Multiple sclerosis is a chronic, progressive neurological disorder that is associated with demyelination of the nerves of the brain, spinal cord and optic nerves. The damage of the nerve sheaths leads to symptomatology. It mostly affects individuals in their 20s-50s and is 2-3 times more common in females than in males. It is more common in individuals who live farther away from the equator. MS has also shown genetic predisposition and increases the risk of disease in first degree relatives.

Can Anxiety Cause MS?

Can Anxiety Cause MS?

Anxiety is a feeling and state of mind in which a person tends to stress and worry about a situation that is beyond their control. Although, small amount of anxiety is normal for every person dealing with the daily stresses of life, but when anxiety starts affecting a person’s health, it becomes a problem. Anxiety may also be related to other psychological problems, such as depression and may also affect a person’s sleep cycle, indirectly causing fatigue when a person is not well rested.

Although, everyone has anxiety to some degree, but how well one can cope with anxiety defines their level of anxiety. The relationship between anxiety and MS is complex, as anxiety can act as a trigger for MS as well as MS can lead to anxiety. Although, anxiety does not cause MS, it merely acts as a precipitating factor and can make the symptoms of MS worse leading to aggravation of MS symptoms.
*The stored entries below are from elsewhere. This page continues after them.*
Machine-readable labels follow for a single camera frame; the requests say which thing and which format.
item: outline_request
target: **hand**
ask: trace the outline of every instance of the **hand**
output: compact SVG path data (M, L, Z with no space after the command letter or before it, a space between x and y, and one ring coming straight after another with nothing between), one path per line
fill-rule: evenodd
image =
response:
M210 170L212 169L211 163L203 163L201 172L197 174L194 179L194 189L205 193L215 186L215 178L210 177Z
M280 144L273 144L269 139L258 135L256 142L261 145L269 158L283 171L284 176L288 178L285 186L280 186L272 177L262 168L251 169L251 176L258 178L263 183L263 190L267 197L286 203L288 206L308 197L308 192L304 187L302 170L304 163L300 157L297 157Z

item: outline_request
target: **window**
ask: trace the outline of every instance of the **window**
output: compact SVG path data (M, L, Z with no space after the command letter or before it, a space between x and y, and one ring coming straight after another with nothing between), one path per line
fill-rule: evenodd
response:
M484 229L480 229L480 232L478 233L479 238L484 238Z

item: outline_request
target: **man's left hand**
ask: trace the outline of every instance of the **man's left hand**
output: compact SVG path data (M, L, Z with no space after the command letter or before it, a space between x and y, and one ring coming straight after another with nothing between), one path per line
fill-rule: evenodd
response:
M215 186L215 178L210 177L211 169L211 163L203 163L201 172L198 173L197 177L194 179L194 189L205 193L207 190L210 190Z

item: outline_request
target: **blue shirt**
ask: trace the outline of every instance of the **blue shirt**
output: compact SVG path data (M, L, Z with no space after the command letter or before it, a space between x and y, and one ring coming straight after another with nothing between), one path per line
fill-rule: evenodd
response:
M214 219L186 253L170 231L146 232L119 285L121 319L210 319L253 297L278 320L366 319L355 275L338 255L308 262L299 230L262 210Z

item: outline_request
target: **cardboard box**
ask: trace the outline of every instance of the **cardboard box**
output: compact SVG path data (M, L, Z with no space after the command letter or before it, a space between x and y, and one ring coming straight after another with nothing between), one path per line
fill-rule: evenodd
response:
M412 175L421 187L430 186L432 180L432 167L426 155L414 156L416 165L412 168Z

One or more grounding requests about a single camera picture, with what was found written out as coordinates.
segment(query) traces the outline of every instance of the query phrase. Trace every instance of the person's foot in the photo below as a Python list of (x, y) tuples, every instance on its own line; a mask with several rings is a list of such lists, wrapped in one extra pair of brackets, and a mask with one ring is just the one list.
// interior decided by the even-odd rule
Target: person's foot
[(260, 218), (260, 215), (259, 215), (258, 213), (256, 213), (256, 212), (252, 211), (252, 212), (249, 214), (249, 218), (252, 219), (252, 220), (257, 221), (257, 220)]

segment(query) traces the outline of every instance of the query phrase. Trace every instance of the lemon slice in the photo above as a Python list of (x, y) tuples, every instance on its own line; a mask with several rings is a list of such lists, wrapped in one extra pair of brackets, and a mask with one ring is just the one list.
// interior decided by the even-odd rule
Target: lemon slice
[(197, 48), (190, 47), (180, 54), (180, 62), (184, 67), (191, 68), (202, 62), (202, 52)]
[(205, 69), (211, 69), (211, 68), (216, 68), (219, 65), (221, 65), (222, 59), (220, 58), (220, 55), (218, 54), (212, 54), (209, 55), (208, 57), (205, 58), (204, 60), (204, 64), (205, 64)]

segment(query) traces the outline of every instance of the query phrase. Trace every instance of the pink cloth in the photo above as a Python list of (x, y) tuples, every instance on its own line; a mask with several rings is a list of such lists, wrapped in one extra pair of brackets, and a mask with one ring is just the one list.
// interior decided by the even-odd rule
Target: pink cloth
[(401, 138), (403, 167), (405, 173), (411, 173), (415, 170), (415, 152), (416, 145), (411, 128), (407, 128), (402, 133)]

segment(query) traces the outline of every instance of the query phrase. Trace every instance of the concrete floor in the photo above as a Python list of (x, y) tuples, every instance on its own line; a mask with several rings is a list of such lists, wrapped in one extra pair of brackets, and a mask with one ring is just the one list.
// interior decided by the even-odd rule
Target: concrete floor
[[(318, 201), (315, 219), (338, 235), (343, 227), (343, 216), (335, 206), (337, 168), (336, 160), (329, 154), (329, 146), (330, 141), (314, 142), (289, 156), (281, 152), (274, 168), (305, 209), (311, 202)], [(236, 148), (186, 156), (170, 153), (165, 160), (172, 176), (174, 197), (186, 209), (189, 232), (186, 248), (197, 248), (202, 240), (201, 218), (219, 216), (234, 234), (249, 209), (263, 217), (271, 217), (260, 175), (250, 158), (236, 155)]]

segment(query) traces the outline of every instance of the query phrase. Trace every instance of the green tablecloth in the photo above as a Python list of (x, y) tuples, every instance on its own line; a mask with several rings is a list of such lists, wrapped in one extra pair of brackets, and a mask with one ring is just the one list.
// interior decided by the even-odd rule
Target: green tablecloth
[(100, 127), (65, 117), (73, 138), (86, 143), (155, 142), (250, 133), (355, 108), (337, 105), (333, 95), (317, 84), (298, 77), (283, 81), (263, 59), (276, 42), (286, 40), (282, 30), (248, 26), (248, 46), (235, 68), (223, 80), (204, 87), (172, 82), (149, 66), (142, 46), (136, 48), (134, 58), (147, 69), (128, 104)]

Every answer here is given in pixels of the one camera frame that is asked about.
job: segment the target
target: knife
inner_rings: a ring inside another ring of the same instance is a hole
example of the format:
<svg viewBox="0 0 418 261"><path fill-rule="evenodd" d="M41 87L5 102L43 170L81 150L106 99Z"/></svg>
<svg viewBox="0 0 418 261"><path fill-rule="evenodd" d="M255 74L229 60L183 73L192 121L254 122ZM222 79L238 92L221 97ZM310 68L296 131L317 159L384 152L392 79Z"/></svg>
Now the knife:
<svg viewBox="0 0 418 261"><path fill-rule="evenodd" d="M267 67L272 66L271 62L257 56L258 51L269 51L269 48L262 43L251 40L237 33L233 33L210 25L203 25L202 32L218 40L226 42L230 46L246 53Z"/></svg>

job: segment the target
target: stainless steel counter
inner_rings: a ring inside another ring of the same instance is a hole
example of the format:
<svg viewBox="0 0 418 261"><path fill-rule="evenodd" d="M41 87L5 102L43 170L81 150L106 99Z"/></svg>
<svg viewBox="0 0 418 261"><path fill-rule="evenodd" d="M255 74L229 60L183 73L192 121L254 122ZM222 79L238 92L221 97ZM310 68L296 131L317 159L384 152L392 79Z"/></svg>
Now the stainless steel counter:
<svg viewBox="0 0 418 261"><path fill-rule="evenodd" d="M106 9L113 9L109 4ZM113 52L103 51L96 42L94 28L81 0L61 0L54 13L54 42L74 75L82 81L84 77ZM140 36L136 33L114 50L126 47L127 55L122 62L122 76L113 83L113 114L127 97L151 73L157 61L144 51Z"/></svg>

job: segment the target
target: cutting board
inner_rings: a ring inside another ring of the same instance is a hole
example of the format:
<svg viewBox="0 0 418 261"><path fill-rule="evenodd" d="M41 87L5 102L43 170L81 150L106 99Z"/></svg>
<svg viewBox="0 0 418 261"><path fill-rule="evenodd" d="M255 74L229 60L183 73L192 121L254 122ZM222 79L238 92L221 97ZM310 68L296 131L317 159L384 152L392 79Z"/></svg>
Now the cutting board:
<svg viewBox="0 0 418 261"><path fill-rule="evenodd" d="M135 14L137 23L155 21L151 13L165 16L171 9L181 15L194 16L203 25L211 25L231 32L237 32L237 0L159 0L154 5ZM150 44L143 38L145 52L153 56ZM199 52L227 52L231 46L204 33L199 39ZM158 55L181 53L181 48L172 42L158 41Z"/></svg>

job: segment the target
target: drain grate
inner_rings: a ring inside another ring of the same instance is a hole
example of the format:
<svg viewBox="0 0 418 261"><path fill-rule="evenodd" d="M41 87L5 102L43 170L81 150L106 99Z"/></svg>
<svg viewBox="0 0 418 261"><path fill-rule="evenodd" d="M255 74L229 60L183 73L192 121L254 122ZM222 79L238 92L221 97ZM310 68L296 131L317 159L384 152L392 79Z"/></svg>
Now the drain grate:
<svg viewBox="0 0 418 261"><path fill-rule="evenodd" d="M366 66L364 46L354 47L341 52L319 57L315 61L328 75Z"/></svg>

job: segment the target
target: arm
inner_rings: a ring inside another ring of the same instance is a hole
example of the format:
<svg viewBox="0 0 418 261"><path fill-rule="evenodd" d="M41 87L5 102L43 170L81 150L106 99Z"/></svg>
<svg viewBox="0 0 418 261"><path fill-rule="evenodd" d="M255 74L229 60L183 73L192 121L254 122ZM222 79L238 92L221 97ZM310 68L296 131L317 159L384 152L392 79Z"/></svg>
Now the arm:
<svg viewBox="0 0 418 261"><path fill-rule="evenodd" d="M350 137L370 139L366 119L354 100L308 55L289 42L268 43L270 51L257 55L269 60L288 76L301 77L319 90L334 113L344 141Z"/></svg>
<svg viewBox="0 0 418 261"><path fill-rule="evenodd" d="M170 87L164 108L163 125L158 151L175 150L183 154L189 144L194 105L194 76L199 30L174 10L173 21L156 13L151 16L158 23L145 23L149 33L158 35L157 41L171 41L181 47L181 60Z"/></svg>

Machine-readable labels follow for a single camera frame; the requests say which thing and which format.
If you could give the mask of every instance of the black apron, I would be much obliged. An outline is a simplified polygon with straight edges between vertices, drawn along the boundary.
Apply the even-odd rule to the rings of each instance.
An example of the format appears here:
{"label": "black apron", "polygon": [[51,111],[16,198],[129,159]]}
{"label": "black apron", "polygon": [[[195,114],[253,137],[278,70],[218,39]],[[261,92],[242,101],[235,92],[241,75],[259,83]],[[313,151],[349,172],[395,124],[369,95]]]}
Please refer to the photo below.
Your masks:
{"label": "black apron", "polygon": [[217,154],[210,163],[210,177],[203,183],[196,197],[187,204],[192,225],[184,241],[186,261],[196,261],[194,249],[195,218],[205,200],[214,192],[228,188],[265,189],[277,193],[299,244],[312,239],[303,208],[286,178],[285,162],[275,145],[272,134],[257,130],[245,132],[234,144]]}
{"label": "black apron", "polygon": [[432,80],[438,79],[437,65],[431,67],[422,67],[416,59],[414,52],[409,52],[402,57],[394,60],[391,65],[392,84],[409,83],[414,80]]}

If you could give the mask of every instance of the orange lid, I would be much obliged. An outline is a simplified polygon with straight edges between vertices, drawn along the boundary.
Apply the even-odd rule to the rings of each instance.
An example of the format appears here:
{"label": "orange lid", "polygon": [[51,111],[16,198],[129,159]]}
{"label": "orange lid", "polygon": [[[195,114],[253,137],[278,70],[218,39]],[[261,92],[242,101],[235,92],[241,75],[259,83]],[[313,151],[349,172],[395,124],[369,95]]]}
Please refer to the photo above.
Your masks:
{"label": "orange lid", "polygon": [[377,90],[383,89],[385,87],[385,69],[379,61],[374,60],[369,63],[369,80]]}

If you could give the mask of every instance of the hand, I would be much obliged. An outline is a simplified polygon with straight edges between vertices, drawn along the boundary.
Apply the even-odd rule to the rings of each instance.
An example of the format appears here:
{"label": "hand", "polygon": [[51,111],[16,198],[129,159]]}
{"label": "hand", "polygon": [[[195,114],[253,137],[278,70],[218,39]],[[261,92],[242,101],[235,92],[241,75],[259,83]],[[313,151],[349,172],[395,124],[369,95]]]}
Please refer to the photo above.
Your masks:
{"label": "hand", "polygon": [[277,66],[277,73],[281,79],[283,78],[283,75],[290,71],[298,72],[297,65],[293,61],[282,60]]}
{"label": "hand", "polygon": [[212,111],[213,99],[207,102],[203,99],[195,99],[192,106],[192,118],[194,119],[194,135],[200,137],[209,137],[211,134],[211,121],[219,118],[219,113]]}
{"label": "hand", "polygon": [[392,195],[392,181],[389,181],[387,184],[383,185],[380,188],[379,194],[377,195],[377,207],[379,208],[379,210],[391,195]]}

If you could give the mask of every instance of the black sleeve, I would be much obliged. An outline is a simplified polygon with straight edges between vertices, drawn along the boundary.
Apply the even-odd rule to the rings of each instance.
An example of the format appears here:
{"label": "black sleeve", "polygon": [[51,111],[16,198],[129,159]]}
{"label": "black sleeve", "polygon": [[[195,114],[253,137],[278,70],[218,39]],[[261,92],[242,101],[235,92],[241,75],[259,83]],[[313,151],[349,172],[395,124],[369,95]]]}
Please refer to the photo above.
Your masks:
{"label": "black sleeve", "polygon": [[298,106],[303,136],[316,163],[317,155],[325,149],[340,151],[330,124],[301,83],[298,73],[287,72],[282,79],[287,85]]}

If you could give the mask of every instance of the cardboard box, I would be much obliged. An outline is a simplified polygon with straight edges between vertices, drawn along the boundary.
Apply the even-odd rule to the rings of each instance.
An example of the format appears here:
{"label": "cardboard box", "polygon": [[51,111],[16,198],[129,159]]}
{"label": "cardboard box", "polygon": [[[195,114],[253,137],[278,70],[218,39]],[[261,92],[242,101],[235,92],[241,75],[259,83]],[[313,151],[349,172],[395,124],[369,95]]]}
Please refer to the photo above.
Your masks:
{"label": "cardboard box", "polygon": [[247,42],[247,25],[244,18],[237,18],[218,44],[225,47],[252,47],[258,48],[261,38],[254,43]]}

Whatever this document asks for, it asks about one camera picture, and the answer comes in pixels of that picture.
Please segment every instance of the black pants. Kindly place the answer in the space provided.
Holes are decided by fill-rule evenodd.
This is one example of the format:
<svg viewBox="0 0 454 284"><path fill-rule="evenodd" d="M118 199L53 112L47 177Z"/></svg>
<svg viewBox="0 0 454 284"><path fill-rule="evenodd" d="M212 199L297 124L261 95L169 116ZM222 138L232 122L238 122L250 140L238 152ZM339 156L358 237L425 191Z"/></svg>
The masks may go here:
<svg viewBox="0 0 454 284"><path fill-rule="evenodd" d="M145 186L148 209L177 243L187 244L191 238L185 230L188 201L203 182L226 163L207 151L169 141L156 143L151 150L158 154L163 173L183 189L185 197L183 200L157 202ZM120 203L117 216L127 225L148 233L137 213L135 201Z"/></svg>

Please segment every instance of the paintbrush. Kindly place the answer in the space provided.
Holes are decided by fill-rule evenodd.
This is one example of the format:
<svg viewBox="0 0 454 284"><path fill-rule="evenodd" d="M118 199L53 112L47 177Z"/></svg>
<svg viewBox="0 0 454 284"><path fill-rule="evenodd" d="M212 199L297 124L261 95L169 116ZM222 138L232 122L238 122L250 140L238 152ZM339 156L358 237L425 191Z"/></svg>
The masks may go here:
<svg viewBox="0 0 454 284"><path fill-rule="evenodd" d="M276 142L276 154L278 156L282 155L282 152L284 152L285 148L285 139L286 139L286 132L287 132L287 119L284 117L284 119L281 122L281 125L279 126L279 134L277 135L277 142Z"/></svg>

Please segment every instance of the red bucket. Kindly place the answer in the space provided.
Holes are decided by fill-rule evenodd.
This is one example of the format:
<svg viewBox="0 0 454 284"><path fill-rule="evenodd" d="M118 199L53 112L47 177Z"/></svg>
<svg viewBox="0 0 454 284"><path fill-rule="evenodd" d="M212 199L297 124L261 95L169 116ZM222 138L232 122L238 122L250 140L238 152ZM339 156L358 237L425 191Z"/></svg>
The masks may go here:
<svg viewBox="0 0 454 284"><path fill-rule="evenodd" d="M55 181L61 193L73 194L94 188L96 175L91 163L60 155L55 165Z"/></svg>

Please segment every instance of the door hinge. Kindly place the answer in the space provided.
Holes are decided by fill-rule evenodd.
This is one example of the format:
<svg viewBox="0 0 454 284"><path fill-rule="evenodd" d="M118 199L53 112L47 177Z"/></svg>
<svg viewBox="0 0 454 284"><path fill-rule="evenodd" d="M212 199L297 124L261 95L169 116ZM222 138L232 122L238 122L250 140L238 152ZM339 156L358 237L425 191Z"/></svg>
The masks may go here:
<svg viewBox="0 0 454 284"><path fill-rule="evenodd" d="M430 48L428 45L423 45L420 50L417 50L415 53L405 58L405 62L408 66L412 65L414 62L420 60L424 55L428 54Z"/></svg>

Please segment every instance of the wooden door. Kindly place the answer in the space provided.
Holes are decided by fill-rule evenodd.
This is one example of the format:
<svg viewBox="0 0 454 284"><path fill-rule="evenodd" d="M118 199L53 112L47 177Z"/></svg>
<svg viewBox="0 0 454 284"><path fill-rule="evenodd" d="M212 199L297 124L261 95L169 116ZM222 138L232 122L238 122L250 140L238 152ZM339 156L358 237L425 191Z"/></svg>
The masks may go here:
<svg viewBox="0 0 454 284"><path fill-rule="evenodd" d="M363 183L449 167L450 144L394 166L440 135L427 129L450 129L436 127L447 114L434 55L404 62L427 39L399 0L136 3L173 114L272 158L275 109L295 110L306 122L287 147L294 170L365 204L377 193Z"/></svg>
As MS is a chronic and debilitating disease that affects the quality of life of a person with no definitive treatment; the affected individual starts worrying about his physical health and taking extra tension about his disease. Therefore, this unwarranted tension leads to depression. Anxiety is also related to panic attacks and MS patients may experience it more commonly due to abnormal conduction of nerve impulses.

Therefore, MS patients are advised to limit their anxiety. This can be done with cognitive behavioral therapy (CBT), acceptance and commitment therapy (ACT), breathing techniques, exercises, meditation and staying busy and active to keep oneself distracted and avoid over thinking about the disease.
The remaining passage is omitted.